Kunjungan akhir pekan di bulan Maret

Pada akhir pekan 3 minggu yang lalu, saya sengaja pulang kampung. Biasa, mengunjungi ibu yang memang masih tinggal di sana. Kebetulan juga pas hari libur dan cuti kerja bisa diambil pas hari-hari itu.

Sebenarnya sudah ada niat untuk mencari kuliner khas Solo yang tidak pernah bisa ditemui di Bandung. Tapi sayang, hanya sempat sebentar keliling-keliling Solo. Itupun karena ada titipan yang harus dipenuhi.

Oh ya, kalau mau tahu sebagian makanan khas Solo, saya berikan daftarnya nih:
timlo
- pecel sambel kacang (Ini sama saja dengan pecel Jawa yang lain)
- pecel sambel wijen (Ini sering disebut "pecel ndeso")
- pecel sambel tumpang (Ini sering disingkat sebagai "tumpang" saja)
- tahu kupat
- cabuk rambak
- sosis Solo
- soto Solo
- sate buntel
- sate Solo
- tongseng (Di daerah lain ada juga nih)
- semar mendem
- bongko
- garang asem
- dll
- dll...

Banyak nih. Mau tahu lebih banyak? Datanglah ke Solo....

Rabu, 27 Februari 2008

Catatan awal Anak Laweyan

Harus bisa berbahasa Jawa? Tidak! Ini bukan blog khusus orang Jawa (baca: Solo). Blog ini dibuat sebagai kumpulan catatan saya sebagai anak manusia yang pernah tumbuh di sebuah kampung (yang sekarang sudah jadi nama kelurahan, bahkan kecamatan) di Solo yang bernama Laweyan, sebuah kampung yang masih ditebari pesona bangunan gedung tua yang besar dan megah milik para saudagar batik di zaman dahulu, dan masih mempunyai pesona budaya kemasyarakatan yang khas (yang sulit ditemui di tempat lain).

Kampung Laweyan bagi saya merupakan tempat di mana sebagian karakter saya terbentuk: karakter kejawaan dengan segala tata krama dan budi bahasanya, karakter yang cukup teguh membekas dalam watak saya sampai sekarang, hingga banyak orang akan tidak percaya bahwa saya bukan orang Jawa asli, tapi separuh Sunda!

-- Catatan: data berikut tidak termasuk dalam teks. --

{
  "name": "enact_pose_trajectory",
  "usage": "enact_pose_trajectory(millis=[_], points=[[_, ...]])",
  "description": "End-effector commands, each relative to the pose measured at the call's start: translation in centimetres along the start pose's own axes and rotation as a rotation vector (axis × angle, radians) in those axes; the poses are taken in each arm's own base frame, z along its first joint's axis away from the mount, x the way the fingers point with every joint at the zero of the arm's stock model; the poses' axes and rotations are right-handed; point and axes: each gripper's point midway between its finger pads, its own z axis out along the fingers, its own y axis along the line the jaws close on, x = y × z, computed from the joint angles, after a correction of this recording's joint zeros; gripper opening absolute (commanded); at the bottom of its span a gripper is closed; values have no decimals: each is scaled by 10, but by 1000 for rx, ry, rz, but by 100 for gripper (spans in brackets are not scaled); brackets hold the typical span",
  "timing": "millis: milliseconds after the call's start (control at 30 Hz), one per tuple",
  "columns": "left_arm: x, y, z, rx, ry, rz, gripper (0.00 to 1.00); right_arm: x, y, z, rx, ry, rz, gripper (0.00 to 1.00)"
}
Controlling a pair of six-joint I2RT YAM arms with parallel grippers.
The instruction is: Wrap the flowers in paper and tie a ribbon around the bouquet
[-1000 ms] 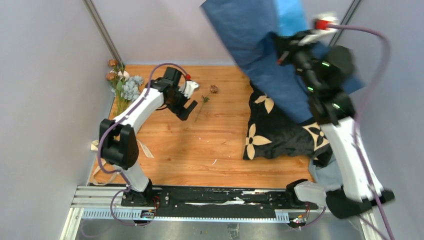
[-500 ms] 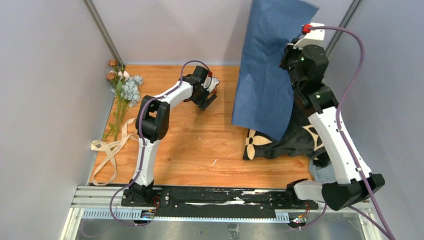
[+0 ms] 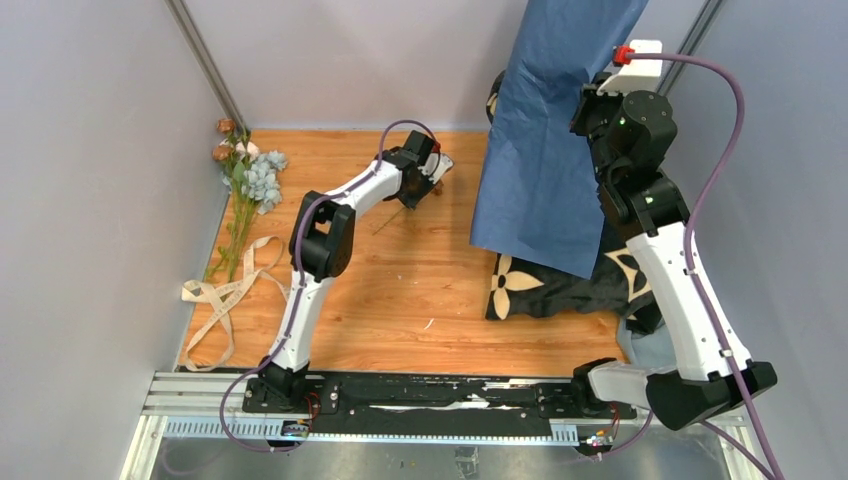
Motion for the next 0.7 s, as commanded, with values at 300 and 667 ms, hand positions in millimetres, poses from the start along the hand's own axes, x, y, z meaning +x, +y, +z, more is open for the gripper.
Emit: enact_pose_trajectory(millis=[300, 667], points=[[70, 174, -180, -155, -187, -437, 0, 86, 139, 3, -389, 265, -142, 0], [207, 213, -218, -287, -56, -593, 0, 255, 381, -78, -553, 442, -490, 0]])
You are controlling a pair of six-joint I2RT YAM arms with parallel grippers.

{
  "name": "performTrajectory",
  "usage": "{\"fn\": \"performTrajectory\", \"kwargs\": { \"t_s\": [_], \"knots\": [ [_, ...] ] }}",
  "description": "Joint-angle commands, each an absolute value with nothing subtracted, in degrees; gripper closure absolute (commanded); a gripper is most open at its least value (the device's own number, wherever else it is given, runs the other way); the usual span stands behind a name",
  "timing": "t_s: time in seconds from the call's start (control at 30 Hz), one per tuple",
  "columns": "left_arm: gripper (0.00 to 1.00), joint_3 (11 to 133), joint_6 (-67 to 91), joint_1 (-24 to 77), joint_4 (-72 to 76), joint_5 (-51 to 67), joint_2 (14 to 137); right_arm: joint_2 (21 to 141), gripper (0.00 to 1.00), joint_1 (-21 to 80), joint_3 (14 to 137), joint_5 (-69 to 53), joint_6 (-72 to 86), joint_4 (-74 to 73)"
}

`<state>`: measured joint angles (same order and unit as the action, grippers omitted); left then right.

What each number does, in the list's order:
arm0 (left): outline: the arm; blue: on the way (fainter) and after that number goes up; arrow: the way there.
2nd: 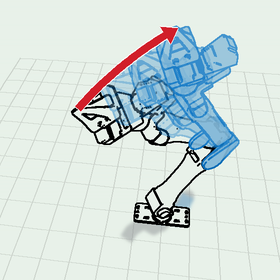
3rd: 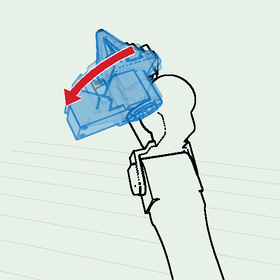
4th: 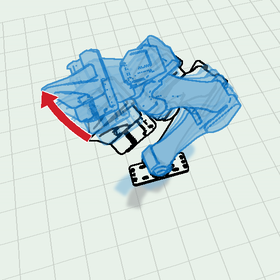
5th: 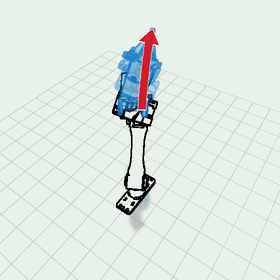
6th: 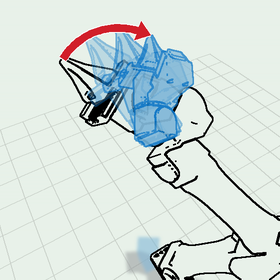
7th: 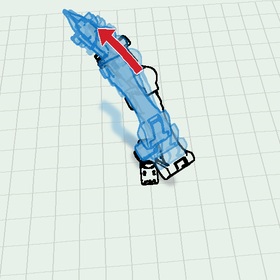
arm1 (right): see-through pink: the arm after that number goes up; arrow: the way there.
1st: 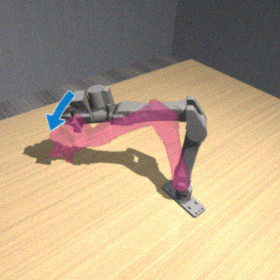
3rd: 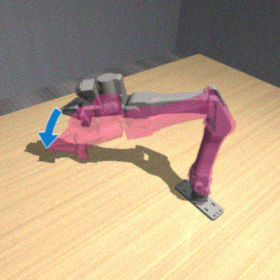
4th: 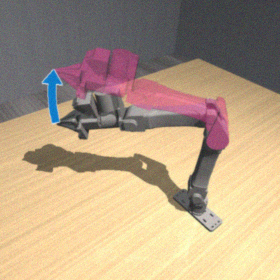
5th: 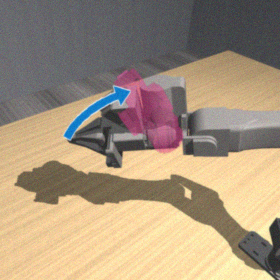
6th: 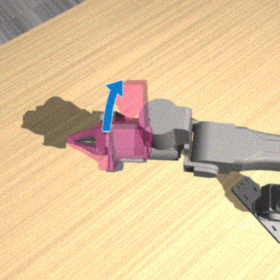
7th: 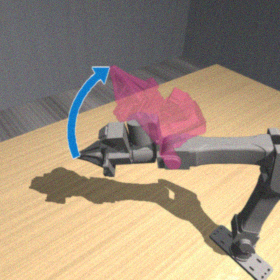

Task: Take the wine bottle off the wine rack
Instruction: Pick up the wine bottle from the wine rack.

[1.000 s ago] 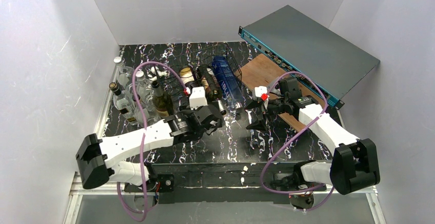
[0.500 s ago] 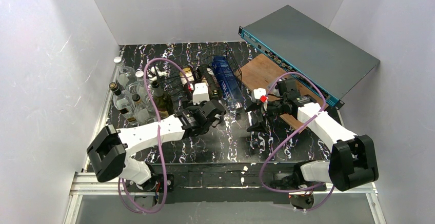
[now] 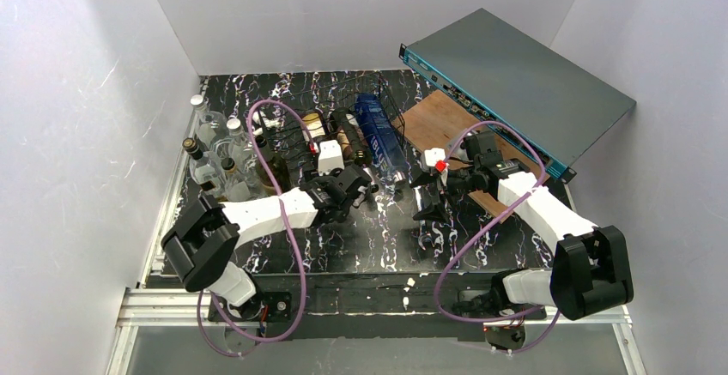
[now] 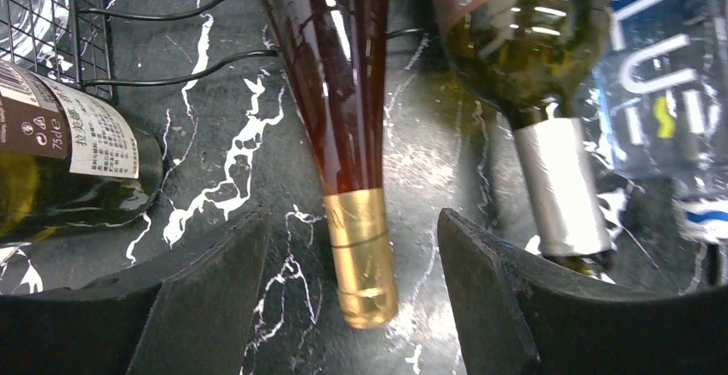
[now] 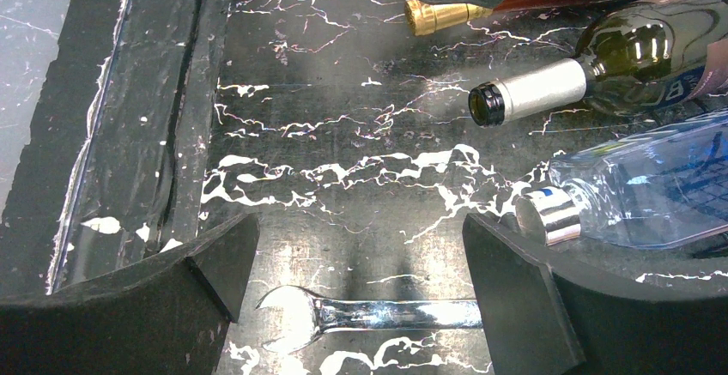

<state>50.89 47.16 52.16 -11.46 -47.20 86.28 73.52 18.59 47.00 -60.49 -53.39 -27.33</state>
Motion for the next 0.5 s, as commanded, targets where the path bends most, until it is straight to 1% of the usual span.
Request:
{"fn": "performTrajectory", "kwargs": {
  "t_s": [0.0,0.23,0.47],
  "knots": [
    [0.32,48.53,46.8,50.36,-5.67,-50.36,87.34,73.96,0.02,18.28,47.8,-60.9,-54.18,-28.48],
    [0.35,47.42,44.01,48.92,1.28,-48.69,90.64,74.26,0.02,18.28,47.77,-60.82,-54.55,-28.63],
    [0.4,47.41,44.62,47.55,2.64,-48.55,93.2,75.03,0.02,18.28,48.24,-60.73,-56.24,-30.25]
  ]
}}
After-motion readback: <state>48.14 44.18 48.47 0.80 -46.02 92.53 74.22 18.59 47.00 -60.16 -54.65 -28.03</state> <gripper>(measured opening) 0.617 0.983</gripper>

Tidak apa-apa, blog ini saya dedikasikan buat melestarikan keluhuran budaya di Kampung Laweyan dan semoga menjadi salah satu jalan bagi kemajuan positif bagi kampung ini, yang tentunya melalui sambung rasa, komentar, dan wacana yang tumbuh dan berkembang lewat interaksi dunia maya di blog ini.

Nuwun sewu...semanten punika atur kula...pamit rumiyin.